# Tutorial 1. Data Download with owilix

The project provides the [`owilix`](https://opencode.it4i.eu/openwebsearcheu-public/owi-cli) command line tool for accessing OWI data. 
owilix can be best understood as `git` for the OWI, i.e. to pull and push data. 
This tutorial demonstrates, how owilix can be used for accessing and using the Open Web Index.

## OWI Datasets

The Open Web Index is provided as a set of datasets, published on a daily basis per data center.

The following figure depicts the basic components of a dataset, which is basically a hierarcial partitioning by date and language.

![](./figures/owi-dataset.png)

- `parquet` files contain the metadata obtained from [resiliparse/resilipipe](https://opencode.it4i.eu/openwebsearcheu-public/preprocessing-pipeline) as well as the plain text.
- `ciff` files contain the inverted index created via the [OWI Indexer](https://opencode.it4i.eu/openwebsearcheu-public/spark-indexer)

`owilix` now supports the synchronisation of remote with local datasets similar to `git` for source code.

## Installing owilix

`owilix` depends on a large number of libraries, so we recommend to installing 
it into a separate python environment managed by [pyenv](https://github.com/pyenv/pyenv) 
or [conda](https://conda.io/projects/conda/en/latest/user-guide/getting-started.html). 
The CLI also requires python 3.11 and either Linux or MacOSx (on Windows, they WSL might work but has not been tested).

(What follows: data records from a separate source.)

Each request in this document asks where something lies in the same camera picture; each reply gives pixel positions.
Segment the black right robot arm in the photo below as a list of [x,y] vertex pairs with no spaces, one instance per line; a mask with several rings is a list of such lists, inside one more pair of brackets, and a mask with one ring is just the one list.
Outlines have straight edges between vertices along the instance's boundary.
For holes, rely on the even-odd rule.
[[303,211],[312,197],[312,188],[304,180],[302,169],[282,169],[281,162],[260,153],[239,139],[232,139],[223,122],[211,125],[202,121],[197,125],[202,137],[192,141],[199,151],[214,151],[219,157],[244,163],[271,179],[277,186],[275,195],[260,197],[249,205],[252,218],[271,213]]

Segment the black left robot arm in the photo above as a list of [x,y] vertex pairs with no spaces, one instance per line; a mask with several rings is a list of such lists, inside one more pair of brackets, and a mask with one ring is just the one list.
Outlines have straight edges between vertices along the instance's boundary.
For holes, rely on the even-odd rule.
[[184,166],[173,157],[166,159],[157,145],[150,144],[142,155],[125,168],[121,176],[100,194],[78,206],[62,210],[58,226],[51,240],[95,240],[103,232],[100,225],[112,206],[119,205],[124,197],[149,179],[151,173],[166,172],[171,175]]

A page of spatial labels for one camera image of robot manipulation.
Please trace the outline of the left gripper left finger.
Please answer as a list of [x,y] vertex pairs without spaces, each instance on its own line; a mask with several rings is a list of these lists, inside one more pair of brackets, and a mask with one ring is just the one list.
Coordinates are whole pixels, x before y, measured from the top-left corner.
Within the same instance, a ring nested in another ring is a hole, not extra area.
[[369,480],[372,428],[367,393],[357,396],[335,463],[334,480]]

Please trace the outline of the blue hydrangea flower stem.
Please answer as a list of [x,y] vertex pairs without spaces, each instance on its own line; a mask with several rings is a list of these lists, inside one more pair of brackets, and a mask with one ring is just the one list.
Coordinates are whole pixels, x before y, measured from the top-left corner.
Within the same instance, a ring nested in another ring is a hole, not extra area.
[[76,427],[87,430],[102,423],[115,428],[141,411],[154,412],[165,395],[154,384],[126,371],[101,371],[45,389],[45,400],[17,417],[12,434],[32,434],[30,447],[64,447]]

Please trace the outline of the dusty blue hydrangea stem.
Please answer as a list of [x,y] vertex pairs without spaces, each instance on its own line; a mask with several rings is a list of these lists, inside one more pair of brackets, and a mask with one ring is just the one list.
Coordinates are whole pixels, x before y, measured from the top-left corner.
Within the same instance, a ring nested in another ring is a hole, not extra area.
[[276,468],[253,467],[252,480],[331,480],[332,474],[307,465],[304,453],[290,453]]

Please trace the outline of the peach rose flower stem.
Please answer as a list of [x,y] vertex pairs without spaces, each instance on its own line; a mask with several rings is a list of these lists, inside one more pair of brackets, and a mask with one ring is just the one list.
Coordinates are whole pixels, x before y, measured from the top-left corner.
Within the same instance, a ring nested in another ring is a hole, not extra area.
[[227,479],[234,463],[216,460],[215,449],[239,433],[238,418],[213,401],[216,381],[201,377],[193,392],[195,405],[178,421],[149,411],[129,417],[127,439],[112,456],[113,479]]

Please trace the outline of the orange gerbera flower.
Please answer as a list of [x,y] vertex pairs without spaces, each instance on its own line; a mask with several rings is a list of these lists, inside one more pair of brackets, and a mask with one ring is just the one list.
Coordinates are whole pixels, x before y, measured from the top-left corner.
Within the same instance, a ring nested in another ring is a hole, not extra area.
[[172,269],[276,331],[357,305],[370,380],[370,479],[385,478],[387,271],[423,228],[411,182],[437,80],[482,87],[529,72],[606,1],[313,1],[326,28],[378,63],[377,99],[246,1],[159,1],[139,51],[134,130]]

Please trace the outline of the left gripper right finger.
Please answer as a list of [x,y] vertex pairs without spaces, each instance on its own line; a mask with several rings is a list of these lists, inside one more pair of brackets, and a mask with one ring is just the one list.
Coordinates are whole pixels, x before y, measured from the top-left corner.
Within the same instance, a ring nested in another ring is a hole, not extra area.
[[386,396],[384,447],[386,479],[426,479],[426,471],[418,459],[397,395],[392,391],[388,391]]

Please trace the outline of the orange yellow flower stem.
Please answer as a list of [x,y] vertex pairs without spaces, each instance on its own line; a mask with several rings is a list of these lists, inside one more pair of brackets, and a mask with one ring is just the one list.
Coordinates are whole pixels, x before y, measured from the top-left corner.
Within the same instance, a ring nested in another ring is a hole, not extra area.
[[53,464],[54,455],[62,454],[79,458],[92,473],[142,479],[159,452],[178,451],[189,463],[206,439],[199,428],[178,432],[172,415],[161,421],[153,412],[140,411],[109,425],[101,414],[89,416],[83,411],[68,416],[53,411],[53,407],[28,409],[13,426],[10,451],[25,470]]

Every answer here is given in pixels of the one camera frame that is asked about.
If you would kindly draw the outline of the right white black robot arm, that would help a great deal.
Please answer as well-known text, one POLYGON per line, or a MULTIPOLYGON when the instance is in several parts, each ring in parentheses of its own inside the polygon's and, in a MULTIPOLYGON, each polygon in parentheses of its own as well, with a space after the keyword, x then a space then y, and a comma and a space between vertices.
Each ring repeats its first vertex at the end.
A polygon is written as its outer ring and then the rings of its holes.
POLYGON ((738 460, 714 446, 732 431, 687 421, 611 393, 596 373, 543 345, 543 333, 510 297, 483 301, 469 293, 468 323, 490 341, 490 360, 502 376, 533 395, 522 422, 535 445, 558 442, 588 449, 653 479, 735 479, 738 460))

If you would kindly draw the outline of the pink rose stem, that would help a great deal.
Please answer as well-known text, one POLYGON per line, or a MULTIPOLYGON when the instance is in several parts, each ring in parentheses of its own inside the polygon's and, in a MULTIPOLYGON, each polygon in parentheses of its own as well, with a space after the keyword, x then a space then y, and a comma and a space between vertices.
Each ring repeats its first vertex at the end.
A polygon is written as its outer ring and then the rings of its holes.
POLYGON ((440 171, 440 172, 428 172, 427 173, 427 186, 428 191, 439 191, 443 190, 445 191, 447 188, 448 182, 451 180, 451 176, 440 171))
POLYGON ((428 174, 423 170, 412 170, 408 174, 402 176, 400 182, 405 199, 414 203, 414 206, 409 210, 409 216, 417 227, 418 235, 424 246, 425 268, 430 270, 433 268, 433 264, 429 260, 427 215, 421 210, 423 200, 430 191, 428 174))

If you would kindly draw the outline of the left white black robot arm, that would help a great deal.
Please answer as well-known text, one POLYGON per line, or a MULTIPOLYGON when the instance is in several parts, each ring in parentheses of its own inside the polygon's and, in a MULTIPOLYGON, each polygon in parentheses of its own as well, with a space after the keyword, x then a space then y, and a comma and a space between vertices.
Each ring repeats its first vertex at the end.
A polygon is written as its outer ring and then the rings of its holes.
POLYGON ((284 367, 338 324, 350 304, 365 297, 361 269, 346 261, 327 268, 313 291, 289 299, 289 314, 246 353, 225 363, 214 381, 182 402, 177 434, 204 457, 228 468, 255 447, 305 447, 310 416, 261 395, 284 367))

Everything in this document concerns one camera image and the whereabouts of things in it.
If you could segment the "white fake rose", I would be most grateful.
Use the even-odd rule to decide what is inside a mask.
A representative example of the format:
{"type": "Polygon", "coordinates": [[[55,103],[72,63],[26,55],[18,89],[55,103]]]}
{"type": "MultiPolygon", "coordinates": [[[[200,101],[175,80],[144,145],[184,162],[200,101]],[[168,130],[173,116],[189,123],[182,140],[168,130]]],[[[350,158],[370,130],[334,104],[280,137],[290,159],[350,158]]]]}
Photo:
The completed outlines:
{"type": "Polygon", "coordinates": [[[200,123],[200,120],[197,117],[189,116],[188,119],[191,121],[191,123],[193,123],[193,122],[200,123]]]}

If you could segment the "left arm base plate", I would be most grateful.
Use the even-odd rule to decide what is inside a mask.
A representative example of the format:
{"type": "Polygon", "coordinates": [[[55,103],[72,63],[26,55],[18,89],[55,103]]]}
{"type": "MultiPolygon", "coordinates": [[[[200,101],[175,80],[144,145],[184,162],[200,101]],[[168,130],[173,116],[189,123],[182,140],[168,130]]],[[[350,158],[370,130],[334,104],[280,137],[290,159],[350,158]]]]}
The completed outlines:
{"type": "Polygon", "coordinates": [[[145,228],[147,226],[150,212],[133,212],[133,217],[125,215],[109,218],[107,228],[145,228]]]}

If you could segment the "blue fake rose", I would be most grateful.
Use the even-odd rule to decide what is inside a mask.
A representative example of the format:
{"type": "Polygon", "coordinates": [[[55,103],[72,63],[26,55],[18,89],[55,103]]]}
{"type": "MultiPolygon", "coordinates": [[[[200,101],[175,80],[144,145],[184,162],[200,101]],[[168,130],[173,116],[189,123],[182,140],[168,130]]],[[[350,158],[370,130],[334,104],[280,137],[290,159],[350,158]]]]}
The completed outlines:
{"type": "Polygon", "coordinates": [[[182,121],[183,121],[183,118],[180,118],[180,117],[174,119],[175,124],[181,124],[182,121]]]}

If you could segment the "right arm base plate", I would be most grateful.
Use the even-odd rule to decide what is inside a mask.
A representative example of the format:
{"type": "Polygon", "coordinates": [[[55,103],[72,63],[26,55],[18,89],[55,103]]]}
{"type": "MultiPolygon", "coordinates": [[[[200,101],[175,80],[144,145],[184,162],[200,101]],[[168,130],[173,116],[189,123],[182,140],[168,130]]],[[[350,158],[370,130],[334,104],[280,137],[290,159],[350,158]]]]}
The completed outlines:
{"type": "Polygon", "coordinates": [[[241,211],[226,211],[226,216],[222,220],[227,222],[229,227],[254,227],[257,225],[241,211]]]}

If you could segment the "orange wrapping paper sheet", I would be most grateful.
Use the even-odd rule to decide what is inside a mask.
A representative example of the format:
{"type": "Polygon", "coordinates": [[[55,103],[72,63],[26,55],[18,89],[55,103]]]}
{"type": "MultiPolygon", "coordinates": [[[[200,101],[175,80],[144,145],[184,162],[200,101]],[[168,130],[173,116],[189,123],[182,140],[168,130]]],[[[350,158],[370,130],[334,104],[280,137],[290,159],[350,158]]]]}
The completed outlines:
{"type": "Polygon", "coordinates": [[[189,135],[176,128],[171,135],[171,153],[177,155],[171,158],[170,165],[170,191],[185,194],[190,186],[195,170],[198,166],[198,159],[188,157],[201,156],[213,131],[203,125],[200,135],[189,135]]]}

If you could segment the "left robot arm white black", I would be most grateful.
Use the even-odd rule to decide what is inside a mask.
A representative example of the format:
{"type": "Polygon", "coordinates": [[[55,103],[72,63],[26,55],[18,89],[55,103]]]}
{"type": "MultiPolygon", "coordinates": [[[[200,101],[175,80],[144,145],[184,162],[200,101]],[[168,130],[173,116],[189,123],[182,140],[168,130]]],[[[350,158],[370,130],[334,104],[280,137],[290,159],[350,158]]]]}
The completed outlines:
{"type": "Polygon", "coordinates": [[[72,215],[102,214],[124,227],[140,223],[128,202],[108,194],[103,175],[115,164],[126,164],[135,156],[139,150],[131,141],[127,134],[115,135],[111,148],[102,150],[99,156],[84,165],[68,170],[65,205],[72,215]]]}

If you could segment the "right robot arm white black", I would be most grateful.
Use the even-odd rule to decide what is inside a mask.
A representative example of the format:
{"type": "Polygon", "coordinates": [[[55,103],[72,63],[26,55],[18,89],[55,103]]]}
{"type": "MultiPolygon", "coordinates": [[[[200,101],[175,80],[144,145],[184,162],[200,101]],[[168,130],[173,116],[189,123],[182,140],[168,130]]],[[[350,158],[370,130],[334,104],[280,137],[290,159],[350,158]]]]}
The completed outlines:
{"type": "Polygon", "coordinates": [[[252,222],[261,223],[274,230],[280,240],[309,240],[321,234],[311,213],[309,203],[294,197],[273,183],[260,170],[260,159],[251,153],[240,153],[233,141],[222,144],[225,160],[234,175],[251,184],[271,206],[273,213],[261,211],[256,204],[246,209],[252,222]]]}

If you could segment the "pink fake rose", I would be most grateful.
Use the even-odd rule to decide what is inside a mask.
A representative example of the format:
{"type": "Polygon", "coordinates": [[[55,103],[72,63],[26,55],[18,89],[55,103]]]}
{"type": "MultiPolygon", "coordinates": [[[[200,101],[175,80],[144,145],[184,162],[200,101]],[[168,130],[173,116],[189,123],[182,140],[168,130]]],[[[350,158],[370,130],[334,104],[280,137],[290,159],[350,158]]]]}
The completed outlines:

Usually running the following lines should give you a clean environment (when using conda):

```bash
# Create a new environment
conda create -n owi pip python=3.11
conda activate owi
# Install required packages
pip install py4lexis --index-url https://opencode.it4i.eu/api/v4/projects/107/packages/pypi/simple
pip install owilix --index-url https://opencode.it4i.eu/api/v4/projects/92/packages/pypi/simple
# Verify installation
owilix --help
```

Note that you always need to activate the owi environemnt when using owilix (i.e. `conda activate owi`)

## First check if everything works

`owilix` supports simple listing of datasets. After installation it is recommended to run a simple `remote ls all` command to see whether everythign is working. 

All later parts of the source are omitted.